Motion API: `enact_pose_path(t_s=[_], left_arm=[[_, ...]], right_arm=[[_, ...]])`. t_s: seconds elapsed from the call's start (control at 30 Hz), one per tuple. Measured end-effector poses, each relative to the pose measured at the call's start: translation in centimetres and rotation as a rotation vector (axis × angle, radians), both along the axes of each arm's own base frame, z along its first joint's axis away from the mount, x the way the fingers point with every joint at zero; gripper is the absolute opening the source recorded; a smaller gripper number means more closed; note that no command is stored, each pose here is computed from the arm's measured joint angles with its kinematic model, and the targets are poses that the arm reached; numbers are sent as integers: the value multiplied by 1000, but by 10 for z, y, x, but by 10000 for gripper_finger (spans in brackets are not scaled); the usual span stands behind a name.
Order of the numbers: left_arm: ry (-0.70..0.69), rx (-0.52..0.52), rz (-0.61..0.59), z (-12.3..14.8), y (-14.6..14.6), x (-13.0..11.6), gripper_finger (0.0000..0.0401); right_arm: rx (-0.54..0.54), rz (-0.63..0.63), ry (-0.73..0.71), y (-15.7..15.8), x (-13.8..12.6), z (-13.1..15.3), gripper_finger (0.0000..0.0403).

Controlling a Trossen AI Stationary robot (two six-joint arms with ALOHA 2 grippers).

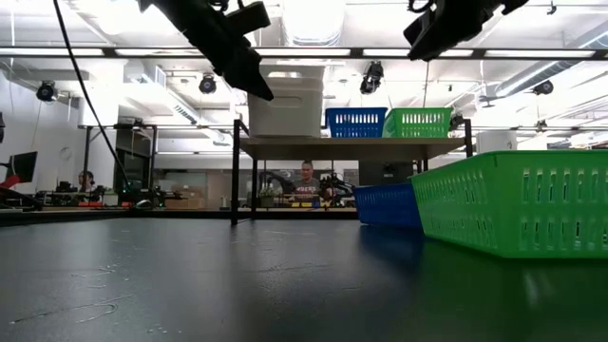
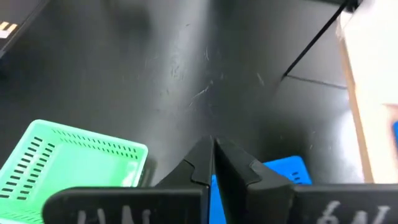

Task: Stack baskets on shelf by color
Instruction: Stack the left blue bin on top of the blue bin on the shelf

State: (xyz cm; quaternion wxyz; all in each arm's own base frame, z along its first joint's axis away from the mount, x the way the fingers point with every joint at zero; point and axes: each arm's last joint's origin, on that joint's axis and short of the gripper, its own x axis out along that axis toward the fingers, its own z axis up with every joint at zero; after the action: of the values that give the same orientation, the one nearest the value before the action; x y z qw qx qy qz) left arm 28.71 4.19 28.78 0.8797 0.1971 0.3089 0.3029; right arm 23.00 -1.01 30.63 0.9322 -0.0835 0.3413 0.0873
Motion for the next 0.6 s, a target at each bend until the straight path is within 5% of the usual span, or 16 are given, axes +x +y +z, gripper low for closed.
enact_pose_path(t_s=[0.23, 0.6], left_arm=[[-5, -5, -37, 0, -10, 1, 120], [-22, -59, -379, 3, -75, 2, 120]], right_arm=[[47, -41, 21, 0, 0, -8, 9], [75, -139, 78, -2, 2, -34, 9]])
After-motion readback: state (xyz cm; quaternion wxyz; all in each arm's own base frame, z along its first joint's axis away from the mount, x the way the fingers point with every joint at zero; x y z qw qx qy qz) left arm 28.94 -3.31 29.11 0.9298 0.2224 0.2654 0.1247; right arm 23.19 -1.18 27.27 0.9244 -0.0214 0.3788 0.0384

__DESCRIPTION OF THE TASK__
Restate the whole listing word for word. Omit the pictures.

__SOLUTION TO THIS EXERCISE__
Motion API: `enact_pose_path(t_s=[_], left_arm=[[_, ...]], right_arm=[[_, ...]])`. t_s: seconds elapsed from the call's start (control at 30 Hz), one per tuple. Measured end-effector poses, each relative to the pose measured at the call's start: translation in centimetres and rotation as a rotation vector (axis × angle, radians), both along the axes of each arm's own base frame, z along its first joint's axis away from the mount, x the way the fingers point with every joint at zero; gripper is the absolute opening the source recorded; a smaller gripper number means more closed; note that no command is stored, each pose here is computed from the arm's measured joint angles with its kinematic model, and the targets are poses that the arm reached; numbers are sent as integers: the value multiplied by 1000, but by 10 for z, y, x, but by 10000 for gripper_finger (spans in brackets are not scaled); the usual span stands behind a name.
Order of the numbers: left_arm: ry (-0.70..0.69), rx (-0.52..0.52), rz (-0.61..0.59), z (-12.3..14.8), y (-14.6..14.6), x (-13.0..11.6), gripper_finger (0.0000..0.0401); right_arm: rx (-0.54..0.54), rz (-0.63..0.63), ry (-0.73..0.71), y (-15.7..15.8), x (-13.8..12.6), z (-13.1..15.3), gripper_finger (0.0000..0.0403).

Controlling a Trossen AI Stationary robot (two six-joint arms with ALOHA 2 grippers).


Task: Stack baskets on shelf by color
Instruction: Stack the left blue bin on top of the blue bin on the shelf

State: (xyz cm; quaternion wxyz; all in each arm's own base frame, z along its first joint's axis away from the mount, x the way the fingers point with every joint at zero; point and axes: each arm's last joint's origin, on that joint's axis and short of the gripper, its own x axis out along that axis toward the fingers, its own z axis up with every joint at zero; after the action: of the values that give the same orientation, the one nearest the value before the action; x y z qw qx qy qz) left arm 28.71 4.19 28.78 0.8797 0.1971 0.3089 0.3029; right arm 23.00 -1.01 30.63 0.9322 -0.0835 0.3413 0.0873
Motion for the next 0.6 s, a target at each bend until the straight path is within 5% of the usual span, or 16 are given, axes +x +y +z, gripper low for closed.
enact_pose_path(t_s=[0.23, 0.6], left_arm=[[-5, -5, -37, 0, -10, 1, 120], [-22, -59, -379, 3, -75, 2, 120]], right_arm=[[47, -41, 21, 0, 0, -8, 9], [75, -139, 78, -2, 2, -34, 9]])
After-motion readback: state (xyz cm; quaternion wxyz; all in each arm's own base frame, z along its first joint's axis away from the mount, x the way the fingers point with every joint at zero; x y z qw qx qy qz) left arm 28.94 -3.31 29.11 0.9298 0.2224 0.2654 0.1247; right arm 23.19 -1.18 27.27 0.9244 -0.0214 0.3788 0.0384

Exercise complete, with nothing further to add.